PROBLEM ▸ Exact wording is needed for every line from the one holding "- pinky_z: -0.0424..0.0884" to the end of the records below; write those lines out and omit the pictures.

SUPPLIED DATA ▸
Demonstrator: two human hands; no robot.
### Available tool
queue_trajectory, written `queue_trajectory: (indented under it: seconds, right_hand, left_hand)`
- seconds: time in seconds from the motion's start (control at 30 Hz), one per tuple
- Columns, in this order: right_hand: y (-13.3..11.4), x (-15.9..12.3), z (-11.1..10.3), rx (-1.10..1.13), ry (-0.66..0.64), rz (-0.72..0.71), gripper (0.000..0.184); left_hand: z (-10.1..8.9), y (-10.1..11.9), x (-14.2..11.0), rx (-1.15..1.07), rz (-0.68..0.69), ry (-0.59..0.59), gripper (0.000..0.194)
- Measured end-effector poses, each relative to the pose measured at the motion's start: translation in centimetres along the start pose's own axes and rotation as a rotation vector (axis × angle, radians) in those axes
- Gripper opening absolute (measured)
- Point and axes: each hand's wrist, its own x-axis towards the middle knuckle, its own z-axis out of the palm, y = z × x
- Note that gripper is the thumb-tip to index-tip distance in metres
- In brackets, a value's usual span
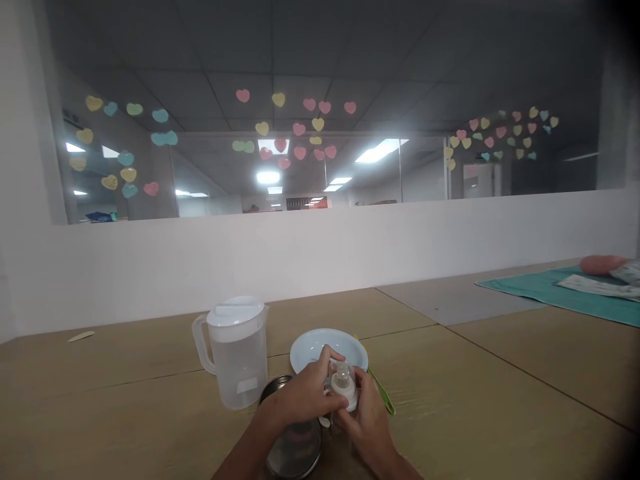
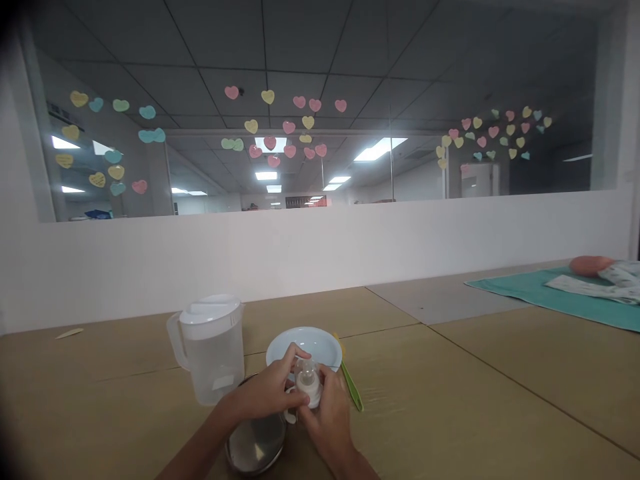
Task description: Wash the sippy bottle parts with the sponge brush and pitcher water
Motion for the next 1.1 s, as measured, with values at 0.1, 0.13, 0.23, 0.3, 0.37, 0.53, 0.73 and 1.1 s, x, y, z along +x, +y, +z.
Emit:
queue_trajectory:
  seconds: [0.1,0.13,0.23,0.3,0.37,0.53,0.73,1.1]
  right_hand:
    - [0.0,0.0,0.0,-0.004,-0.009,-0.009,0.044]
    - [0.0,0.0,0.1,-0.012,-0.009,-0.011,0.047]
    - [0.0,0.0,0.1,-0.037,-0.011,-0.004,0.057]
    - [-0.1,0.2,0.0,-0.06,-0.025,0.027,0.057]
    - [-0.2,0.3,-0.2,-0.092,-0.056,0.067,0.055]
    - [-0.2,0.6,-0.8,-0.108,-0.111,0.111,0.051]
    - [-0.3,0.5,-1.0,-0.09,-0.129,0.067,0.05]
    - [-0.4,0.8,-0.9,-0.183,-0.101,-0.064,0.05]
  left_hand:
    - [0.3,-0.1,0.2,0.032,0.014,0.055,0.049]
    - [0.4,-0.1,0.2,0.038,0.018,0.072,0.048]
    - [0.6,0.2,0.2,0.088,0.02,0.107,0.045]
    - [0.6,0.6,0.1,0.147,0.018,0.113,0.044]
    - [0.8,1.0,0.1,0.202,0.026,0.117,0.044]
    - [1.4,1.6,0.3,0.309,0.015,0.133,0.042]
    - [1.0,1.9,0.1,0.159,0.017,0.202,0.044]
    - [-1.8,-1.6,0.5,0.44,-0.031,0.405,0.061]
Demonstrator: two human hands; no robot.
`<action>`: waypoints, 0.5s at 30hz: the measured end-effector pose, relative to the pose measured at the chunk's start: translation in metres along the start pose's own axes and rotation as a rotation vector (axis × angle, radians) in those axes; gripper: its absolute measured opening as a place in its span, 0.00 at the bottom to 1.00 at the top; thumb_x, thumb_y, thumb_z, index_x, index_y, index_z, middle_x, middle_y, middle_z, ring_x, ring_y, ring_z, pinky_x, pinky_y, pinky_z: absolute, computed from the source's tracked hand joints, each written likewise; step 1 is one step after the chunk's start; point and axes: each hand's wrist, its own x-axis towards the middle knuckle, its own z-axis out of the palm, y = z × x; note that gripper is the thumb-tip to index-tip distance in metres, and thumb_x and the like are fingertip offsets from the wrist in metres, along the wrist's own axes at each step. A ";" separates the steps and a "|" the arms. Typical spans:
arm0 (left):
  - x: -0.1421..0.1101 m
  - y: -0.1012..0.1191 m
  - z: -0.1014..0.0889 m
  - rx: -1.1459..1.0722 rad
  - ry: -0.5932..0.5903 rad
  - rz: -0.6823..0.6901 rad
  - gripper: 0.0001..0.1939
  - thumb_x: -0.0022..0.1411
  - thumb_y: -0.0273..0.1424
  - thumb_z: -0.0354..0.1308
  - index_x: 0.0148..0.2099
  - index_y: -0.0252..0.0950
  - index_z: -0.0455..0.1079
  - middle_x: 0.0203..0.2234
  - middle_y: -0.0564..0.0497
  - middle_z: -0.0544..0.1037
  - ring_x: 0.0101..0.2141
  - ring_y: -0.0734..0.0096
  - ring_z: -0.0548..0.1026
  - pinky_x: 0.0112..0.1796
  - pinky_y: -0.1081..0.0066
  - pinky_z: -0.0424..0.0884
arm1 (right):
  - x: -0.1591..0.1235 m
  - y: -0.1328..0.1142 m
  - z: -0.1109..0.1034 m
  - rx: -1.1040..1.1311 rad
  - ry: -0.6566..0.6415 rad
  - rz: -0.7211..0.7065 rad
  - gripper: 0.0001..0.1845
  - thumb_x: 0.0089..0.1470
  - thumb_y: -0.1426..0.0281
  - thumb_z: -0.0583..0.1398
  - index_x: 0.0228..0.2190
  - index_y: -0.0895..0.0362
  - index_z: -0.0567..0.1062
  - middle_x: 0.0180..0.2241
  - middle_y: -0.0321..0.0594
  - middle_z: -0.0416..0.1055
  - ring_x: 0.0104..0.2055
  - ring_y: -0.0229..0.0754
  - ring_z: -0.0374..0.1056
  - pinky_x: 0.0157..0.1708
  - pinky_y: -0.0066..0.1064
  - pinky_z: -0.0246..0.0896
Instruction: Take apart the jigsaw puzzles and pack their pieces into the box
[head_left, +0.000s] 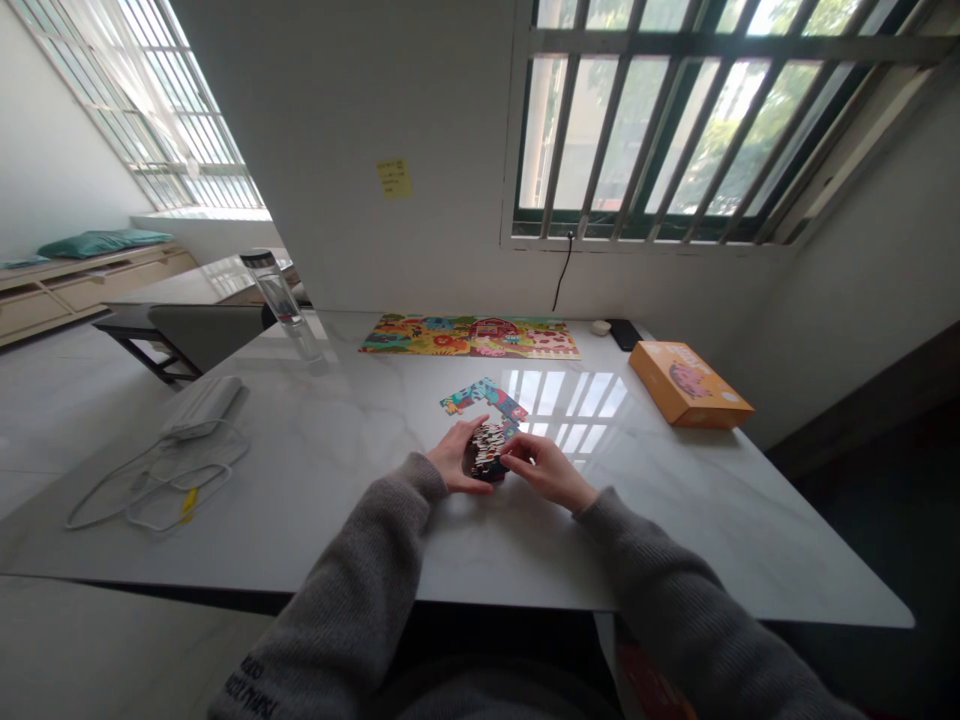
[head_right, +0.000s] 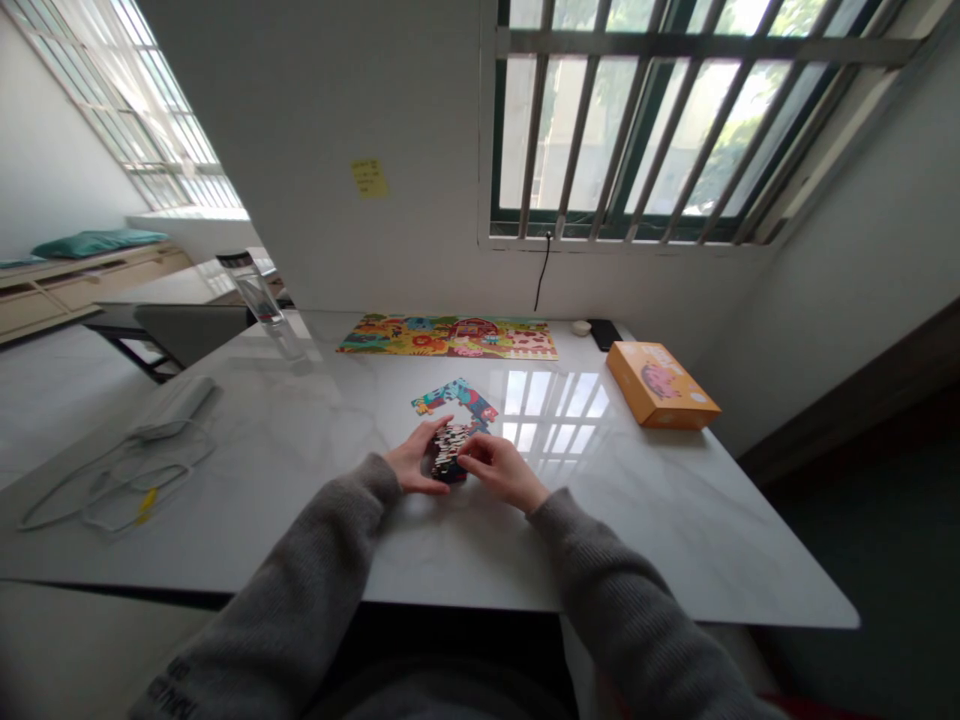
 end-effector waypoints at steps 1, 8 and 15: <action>0.000 0.000 0.000 0.015 0.003 0.000 0.61 0.38 0.43 0.75 0.70 0.38 0.48 0.56 0.40 0.64 0.57 0.46 0.65 0.60 0.49 0.60 | 0.000 0.000 0.002 -0.035 0.004 -0.011 0.14 0.55 0.57 0.62 0.31 0.56 0.74 0.23 0.32 0.66 0.25 0.36 0.59 0.27 0.29 0.55; 0.005 0.000 0.004 0.062 0.033 0.006 0.51 0.43 0.36 0.70 0.67 0.39 0.53 0.52 0.42 0.68 0.54 0.49 0.68 0.58 0.50 0.63 | 0.008 0.021 -0.028 -0.304 0.320 0.031 0.12 0.60 0.61 0.55 0.37 0.56 0.72 0.24 0.34 0.66 0.26 0.39 0.61 0.28 0.31 0.57; 0.002 0.003 -0.002 0.105 0.060 0.009 0.50 0.41 0.31 0.68 0.66 0.39 0.53 0.53 0.42 0.67 0.54 0.49 0.68 0.59 0.51 0.62 | 0.023 0.033 -0.008 -0.865 0.309 0.085 0.26 0.56 0.57 0.61 0.53 0.56 0.69 0.46 0.52 0.70 0.48 0.54 0.64 0.46 0.40 0.58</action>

EXERCISE SOLUTION ▸
  - pinky_z: -0.0424..0.0884
arm1 (right):
  - x: -0.1591..0.1235 m
  - y: -0.1328..0.1142 m
  - z: -0.1109..0.1034 m
  - rx: -1.1040..1.1311 rad
  - ry: -0.6566..0.6415 rad
  - rz: -0.7211..0.7065 rad
  - gripper: 0.0001..0.1845
  - thumb_x: 0.0089..0.1470
  - thumb_y: -0.1426..0.0281
  - thumb_z: -0.0583..0.1398
  - index_x: 0.0228..0.2190
  - index_y: -0.0895..0.0362
  - index_z: -0.0567..0.1062
  - middle_x: 0.0180..0.2241
  - middle_y: -0.0321..0.0594
  - middle_z: -0.0416..0.1055
  - ring_x: 0.0104..0.2055
  - ring_y: -0.0229..0.0754
  - ring_z: -0.0374..0.1056
  - pinky_x: 0.0157..0.1708
  - pinky_y: -0.0066..0.1064
  - pinky_z: -0.0246..0.0896
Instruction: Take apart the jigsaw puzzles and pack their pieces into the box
[head_left, +0.000s] 
[head_right, +0.000s] 
 end-effector waypoints at steps 1, 8 and 15: <action>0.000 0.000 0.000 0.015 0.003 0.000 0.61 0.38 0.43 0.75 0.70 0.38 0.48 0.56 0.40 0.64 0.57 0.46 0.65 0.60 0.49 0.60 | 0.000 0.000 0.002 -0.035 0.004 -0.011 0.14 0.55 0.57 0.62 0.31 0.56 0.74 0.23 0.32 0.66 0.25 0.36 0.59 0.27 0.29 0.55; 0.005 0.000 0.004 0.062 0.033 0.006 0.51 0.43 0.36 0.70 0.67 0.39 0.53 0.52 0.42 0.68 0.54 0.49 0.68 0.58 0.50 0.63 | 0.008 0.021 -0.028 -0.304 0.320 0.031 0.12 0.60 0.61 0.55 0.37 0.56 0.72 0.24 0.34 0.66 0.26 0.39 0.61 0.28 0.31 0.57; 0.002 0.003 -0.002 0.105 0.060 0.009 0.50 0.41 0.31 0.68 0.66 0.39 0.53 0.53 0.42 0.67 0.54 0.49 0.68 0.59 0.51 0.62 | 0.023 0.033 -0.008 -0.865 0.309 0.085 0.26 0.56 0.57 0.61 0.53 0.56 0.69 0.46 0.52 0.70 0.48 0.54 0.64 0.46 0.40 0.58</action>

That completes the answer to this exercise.